[PROBLEM TO SOLVE]
Read through the material below and copy each line in which the word "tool" occurs.

[RAW DATA]
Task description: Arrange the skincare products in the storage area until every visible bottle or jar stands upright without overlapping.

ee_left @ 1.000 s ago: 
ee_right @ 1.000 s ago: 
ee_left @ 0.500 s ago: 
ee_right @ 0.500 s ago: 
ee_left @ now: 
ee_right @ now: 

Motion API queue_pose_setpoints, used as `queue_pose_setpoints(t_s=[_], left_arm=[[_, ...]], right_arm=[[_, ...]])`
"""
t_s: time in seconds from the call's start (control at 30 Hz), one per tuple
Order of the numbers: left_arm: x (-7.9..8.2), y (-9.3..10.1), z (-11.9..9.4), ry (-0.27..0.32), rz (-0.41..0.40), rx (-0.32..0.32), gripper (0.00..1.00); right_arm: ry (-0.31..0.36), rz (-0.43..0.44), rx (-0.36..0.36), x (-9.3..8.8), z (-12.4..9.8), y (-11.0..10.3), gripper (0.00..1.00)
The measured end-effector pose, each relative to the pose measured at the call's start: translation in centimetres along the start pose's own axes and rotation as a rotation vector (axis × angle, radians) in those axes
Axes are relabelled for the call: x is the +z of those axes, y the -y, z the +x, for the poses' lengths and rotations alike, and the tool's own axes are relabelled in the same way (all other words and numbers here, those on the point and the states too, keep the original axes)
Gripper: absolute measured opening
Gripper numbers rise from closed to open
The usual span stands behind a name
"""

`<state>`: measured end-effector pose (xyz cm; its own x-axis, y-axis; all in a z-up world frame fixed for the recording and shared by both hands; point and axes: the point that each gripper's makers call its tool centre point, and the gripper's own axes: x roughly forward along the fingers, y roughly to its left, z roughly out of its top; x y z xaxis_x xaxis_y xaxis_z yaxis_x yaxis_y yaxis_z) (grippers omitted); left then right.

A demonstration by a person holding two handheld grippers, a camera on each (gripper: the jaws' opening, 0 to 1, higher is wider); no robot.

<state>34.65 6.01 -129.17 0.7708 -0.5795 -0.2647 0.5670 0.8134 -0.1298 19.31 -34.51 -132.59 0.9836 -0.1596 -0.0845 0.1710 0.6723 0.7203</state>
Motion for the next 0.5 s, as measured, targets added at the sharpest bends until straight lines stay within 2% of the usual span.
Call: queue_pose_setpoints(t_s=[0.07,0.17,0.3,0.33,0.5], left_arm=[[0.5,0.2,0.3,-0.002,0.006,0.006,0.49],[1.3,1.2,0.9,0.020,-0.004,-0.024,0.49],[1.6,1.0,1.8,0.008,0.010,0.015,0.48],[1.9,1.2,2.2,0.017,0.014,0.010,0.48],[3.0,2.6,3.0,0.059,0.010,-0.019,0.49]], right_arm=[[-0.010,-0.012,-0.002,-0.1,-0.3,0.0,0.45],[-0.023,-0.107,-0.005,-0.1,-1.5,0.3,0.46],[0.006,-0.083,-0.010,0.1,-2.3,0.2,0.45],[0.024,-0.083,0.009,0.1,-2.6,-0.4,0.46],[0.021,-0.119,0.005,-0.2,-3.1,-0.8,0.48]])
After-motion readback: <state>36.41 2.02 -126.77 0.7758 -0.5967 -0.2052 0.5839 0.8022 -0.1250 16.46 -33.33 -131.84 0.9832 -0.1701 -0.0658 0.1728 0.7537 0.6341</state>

[ANSWER BOX]
Axes are relabelled for the call: x is the +z of those axes, y the -y, z the +x, for the poses' lengths and rotations alike, and the tool's own axes are relabelled in the same way (all other words and numbers here, those on the point and the states too, keep the original axes)
`<state>`: measured end-effector pose (xyz cm; its own x-axis, y-axis; all in a z-up world frame fixed for the recording and shared by both hands; point and axes: the point that each gripper's makers call its tool centre point, and the gripper's own axes: x roughly forward along the fingers, y roughly to its left, z roughly out of its top; x y z xaxis_x xaxis_y xaxis_z yaxis_x yaxis_y yaxis_z) (grippers omitted); left then right.

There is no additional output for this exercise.